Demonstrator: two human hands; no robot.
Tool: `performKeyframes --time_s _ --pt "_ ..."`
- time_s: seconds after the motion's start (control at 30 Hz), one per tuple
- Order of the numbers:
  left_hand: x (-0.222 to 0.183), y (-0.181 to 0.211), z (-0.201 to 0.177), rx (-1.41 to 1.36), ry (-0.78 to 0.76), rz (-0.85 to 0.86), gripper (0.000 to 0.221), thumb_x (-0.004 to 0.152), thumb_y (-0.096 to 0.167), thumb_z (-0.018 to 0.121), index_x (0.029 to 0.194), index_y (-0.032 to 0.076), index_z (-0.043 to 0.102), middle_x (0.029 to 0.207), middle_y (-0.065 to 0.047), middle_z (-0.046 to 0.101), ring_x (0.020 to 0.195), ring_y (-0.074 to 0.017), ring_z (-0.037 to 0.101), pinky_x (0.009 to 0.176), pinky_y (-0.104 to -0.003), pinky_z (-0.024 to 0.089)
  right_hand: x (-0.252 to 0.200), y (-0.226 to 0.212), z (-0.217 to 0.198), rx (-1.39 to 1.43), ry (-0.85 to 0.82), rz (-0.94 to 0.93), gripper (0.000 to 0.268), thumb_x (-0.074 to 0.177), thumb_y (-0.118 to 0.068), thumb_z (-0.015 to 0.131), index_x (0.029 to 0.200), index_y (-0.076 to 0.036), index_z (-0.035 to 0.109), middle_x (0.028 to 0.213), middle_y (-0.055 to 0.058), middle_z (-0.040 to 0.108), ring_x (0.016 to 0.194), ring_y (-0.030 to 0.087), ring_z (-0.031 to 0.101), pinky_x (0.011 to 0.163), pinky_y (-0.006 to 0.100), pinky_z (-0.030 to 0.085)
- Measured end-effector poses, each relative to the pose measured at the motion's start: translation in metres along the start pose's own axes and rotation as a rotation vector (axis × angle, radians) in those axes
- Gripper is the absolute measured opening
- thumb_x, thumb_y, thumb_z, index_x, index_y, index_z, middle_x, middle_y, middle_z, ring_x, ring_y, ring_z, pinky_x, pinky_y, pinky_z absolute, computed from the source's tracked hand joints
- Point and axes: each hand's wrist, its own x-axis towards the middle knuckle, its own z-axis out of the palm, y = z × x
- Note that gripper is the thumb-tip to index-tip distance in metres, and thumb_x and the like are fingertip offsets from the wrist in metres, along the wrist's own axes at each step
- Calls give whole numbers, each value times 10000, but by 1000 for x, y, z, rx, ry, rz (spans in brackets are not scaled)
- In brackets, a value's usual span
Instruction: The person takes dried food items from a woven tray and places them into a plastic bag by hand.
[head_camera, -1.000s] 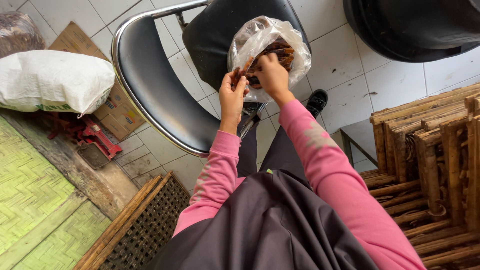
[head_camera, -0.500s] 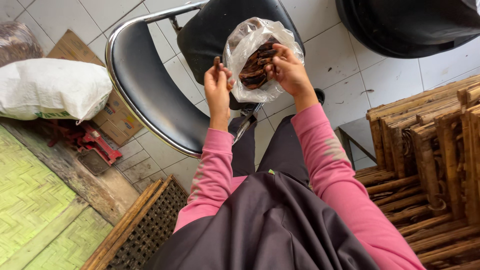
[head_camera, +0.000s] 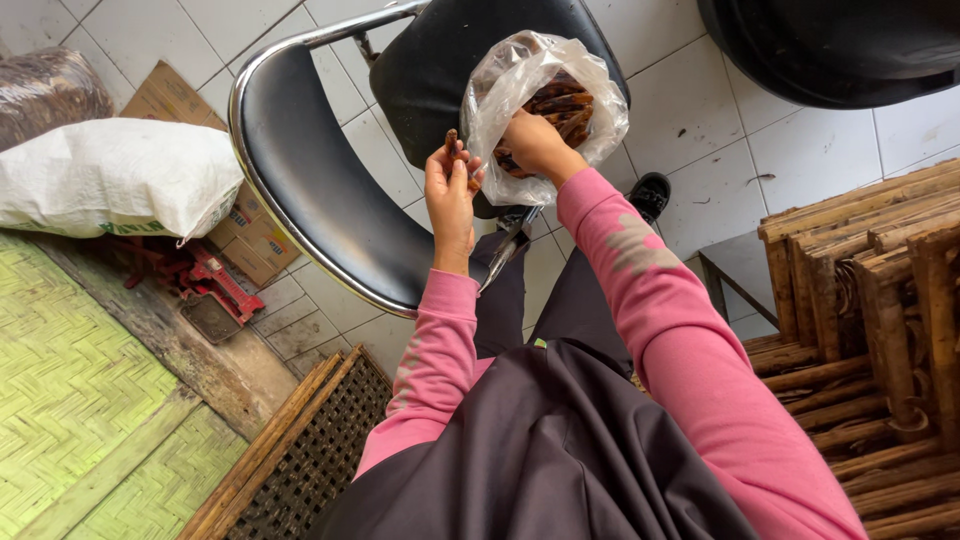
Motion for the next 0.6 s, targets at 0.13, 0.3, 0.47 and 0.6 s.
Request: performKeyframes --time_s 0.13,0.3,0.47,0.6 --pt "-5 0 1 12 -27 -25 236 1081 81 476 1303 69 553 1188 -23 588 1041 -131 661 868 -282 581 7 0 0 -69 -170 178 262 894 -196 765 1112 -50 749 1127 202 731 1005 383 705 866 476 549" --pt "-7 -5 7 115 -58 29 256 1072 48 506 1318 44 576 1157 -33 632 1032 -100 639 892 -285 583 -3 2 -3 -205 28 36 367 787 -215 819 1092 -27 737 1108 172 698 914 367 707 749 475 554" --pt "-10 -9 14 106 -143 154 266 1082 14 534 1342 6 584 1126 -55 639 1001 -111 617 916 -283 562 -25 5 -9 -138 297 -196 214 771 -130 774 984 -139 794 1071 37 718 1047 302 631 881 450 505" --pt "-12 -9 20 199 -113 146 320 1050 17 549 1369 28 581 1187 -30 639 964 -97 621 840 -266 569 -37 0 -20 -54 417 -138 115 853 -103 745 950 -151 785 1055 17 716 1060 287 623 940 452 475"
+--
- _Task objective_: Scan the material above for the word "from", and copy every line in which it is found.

- _Exercise answer_:
- thumb_x, thumb_y, thumb_z, index_x, index_y, index_z, middle_x, middle_y, middle_z, ring_x, ring_y, ring_z, pinky_x, pinky_y, pinky_z absolute, computed from the source's tracked hand joints
- Note that gripper is the thumb-tip to index-tip distance in metres, and thumb_x and the like are fingertip offsets from the wrist in metres, along the wrist's own axes at each step
Instruction: The person takes dried food items from a woven tray and places them into a plastic bag by hand.

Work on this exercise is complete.